#26 / Slow Your Roll
Hey everyone,
What a relief!
On Monday I went to my dermatologist first thing, to see about getting some answers to why I had itchy and painful red spots all over my skin.
Even if I hadn’t gotten answers, it would have been nice just to feel like I was in the hands of a trusted expert, someone who has probably seen something like this before and knows how to evaluate it. And it always feels validating to be listened to. He also had a resident with him, so I knew that they were both forming judgments and deliberating amongst each other.
Basically, they said I was probably experiencing an immune system response from whatever virus I’d had earlier in the week. (Not COVID: I got tested, several times in fact.) Actually, they used the word “freak out,” which is probably not the technical term, but reminded me how little medical science still knows about why the body does a lot of what it does. As someone who already has an autoimmune disorder, I already knew that my immune system doesn’t always behave as it “should,” so it wasn’t surprising, and was pretty much what Ashley had already suggested (she called it a “freak out” too, so maybe it is a technical term).
So that might still seem scary, that we don’t really know what caused it, and that it could happen again without warning. Yet I was already feeling so much better as soon as I left the doctor’s office. Partly from the validation, and partly because I now had a prescription for some oral and topical steroids (and if there is such a thing as a placebo effect that kicks in even before you take a pill, I had that).
And the steroids definitely also started working pretty much immediately. The itch disappeared, and the bumps started recessing into my skin, and after a few days they had faded completely.
I feel like I can’t even communicate what this was like, honestly. I’m still riding it, and I really hope it lasts for a while. (I know pretty soon, though, I’ll start to forget what the itchiness was like, and then, the despair will go; that’s just the nature of adaptation.)
There were two main differences this week. I took everything more slowly. I was supremely unhurried, and I made a point of allowing myself to take extra time for everything, even the small things: especially the small things. Unloading the dishwasher, pouring myself a glass of water, putting on my workout clothes, setting up coffee for the next morning. I tend to rush all of these, and it’s worse when I already feel like I’m behind on the day. But lately, I don’t feel behind on anything. Things will take as long as they need to take. What is really the big deal if I only get five chores done instead of eight in whatever arbitrary amount of time?

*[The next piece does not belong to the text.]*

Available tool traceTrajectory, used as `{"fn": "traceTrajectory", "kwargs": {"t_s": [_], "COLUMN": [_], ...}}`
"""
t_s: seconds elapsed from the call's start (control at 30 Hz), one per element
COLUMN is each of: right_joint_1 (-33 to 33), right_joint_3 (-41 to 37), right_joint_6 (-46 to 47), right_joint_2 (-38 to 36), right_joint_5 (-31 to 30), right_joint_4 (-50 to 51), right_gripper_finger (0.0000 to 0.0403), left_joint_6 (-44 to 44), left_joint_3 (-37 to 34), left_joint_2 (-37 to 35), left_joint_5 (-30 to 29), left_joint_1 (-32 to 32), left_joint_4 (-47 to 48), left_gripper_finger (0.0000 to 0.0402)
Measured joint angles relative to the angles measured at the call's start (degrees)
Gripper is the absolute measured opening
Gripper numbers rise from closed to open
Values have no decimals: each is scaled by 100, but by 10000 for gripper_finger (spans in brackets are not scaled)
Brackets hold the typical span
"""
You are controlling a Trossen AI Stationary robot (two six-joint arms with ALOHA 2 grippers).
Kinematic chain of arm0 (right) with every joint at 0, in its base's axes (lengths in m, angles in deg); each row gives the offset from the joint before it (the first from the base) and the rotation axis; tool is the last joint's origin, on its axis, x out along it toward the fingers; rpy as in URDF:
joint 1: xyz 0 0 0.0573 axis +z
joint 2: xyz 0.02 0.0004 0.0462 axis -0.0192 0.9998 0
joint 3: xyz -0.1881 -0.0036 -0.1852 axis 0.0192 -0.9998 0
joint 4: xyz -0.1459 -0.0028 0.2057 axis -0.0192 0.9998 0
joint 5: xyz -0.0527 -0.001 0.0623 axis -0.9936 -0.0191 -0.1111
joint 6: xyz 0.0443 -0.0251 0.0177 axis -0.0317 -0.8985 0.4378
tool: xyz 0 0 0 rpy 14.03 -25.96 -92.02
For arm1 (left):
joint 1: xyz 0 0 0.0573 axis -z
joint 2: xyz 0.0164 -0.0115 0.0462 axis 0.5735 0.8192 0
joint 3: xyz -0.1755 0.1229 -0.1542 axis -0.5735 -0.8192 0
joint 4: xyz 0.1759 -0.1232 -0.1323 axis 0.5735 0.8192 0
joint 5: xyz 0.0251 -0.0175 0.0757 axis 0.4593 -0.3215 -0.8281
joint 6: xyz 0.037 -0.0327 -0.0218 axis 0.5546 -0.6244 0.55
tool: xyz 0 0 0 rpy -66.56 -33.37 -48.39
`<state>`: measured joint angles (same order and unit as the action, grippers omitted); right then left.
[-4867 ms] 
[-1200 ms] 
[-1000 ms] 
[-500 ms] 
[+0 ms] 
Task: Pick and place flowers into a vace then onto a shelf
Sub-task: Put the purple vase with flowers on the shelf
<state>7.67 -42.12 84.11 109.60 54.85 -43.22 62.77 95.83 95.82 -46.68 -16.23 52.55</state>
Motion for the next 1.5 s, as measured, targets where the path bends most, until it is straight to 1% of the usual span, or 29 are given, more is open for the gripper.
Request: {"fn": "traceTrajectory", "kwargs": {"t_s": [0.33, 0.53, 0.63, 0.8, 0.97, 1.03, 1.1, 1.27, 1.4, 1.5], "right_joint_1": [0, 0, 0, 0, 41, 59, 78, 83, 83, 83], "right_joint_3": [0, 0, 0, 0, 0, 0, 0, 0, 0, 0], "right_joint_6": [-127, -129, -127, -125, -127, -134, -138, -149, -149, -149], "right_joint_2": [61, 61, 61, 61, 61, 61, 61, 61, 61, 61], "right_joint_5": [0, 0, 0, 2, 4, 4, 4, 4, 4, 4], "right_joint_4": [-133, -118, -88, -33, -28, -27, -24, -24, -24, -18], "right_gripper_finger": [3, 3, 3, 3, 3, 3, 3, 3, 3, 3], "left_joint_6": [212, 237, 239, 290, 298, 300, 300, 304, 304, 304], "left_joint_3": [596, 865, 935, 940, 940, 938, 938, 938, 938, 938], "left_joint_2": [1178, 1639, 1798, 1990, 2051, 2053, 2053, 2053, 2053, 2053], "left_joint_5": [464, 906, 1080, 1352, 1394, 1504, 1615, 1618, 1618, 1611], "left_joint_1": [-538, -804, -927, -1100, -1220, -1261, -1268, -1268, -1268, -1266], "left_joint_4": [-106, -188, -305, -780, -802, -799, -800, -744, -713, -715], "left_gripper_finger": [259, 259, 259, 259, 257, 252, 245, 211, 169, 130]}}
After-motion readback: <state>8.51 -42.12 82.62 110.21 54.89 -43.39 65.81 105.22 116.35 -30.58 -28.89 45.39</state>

The second difference is that I didn’t worry about accomplishing anything, especially creatively. I didn’t feel like I needed to make progress on any project in order to earn my keep on the earth for that day. This was a big change from the weekend: even though it was all I could do to prevent myself from scratching my wounds and driving myself even crazier, I just could not let go of all the stuff I was “supposed” to be getting done. I was distraught about this, and then I worked myself up about getting so distraught, because I knew I didn’t need to, and yet I couldn’t stop myself. Finally, Ashley made me take a Benadryl, and then I literally couldn’t do anything except lay on face. I don’t know if I’ve ever taken a Benadryl during the day before, and that shit knocked me out!
So I don’t know where all that nervous energy and fear went, but for now, it’s definitely gone. I don’t miss it.
Reading
Jennie Egerdie — “Frog and Toad Are Self-Quarantined Friends“
I totally forgot about Frog and Toad! These two pieces (you’ll want to read the follow-up) are so endearing. A little sad, too, because they are about the pandemic, but after reading them I just felt warm inside. Such a simple, clever concept. I’m really jealous.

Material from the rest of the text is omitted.